4. L'administration peut, en première instance comme en appel, faire valoir devant le juge de l'excès de pouvoir que la décision dont l'annulation est demandée est légalement justifiée par un motif, de droit ou de fait, autre que celui initialement indiqué, mais également fondé sur la situation existant à la date de cette décision. Il appartient alors au juge, après avoir mis à même l'auteur du recours de présenter ses observations sur la substitution ainsi sollicitée, de rechercher si un tel motif est de nature à fonder légalement la décision, puis d'apprécier s'il résulte de l'instruction que l'administration aurait pris la même décision si elle s'était fondée initialement sur ce motif. Dans l'affirmative il peut procéder à la substitution demandée, sous réserve toutefois qu'elle ne prive pas le requérant d'une garantie procédurale liée au motif substitué.

5. La commune de Bons-en-Chablais oppose en cours d'instance que la demande de permis de construire aurait dû faire l'objet d'un sursis à statuer compte tenu de l'état d'avancement du PLUi du Bas-Chablais et que le projet est incompatible avec ce PLUi.
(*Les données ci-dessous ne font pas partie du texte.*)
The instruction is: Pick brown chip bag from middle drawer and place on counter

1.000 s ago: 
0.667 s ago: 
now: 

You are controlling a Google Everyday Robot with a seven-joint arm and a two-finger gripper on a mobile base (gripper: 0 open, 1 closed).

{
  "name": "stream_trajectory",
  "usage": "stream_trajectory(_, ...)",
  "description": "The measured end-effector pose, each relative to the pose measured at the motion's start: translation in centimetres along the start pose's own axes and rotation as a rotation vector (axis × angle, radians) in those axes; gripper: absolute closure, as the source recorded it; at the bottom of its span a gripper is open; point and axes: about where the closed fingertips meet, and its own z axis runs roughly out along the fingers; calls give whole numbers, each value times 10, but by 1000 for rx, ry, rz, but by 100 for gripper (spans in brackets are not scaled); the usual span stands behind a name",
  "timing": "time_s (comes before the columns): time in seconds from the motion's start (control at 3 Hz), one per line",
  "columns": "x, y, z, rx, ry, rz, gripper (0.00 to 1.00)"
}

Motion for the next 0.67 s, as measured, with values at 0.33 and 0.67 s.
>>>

Elle indique que l'arrêté litigieux mentionnait d'ailleurs que " dans le cas où un nouveau dossier serait déposé, l'autorité compétente pourrait donc sursoir à statuer sur la base du PLUi du Bas-Chablais arrêté le 16 juillet 2019, où il est prévu un classement en A des terrains objet de la présente demande ".

6. Un sursis à statuer constitue une décision administrative d'une nature juridique différente d'un refus de permis de construire et ne constitue donc pas un motif que la commune aurait pu opposer pour refuser le permis de construire sollicité par la SAS Modulhabitat. Ainsi, le sursis à statuer sollicité par la commune de Bons-en-Chablais ne peut entrer dans le champ d'application de la substitution de motifs et sa demande doit être écartée.

7. Il résulte de tout ce qui précède que la SAS Modulhabitat est fondée à demander l'annulation de l'arrêté du 25 février 2020 et de la décision implicite de rejet de son recours gracieux.

Sur les conclusions à fins d'injonction :

8. Il y a lieu, en conséquence de ce qui précède, d'enjoindre au maire de la commune de Bons-en-Chablais de procéder à un nouvel examen du permis de construire de la société Modulhabitat dans le délai de trois mois à compter de la notification du présent jugement.

Sur les frais d'instance :

9. Dans les circonstances de l'espèce, il n'y a pas lieu de mettre à la charge de la commune de Bons-en-Chablais la somme demandée par la SAS Modulhabitat au titre de l'article L. 761-1 du code de justice administrative.

D E C I D E :

Article 1er : L'arrêté du 25 février 2020 et la décision implicite de rejet du recours gracieux sont annulés.

Article 2 :Il est enjoint au maire de la commune de Bons-en-Chablais de procéder au réexamen du permis de construire sollicité par la SAS Modulhabitat dans un délai de trois mois à compter de la notification du présent jugement.

Article 3 :Le surplus des conclusions des parties est rejeté.

Article 4 :Le présent jugement sera notifié à la société Modulhabitat et à la commune de Bons-en-Chablais.

Délibéré après l'audience du 22 septembre 2023, à laquelle siégeaient :

M. Sauveplane, président,

Mme Barriol, première conseillère,

Mme Aubert, première conseillère.

Rendu public par mise à disposition au greffe le 9 octobre 2023.

La rapporteure,

E. Barriol

Le président,

M. SauveplaneLa greffière,

C. Jasserand

La République mande et ordonne au préfet de la Haute-Savoie en ce qui le concerne et à tous commissaires de justice à ce requis en ce qui concerne les voies de droit commun, contre les parties privées, de pourvoir à l'exécution de la présente décision.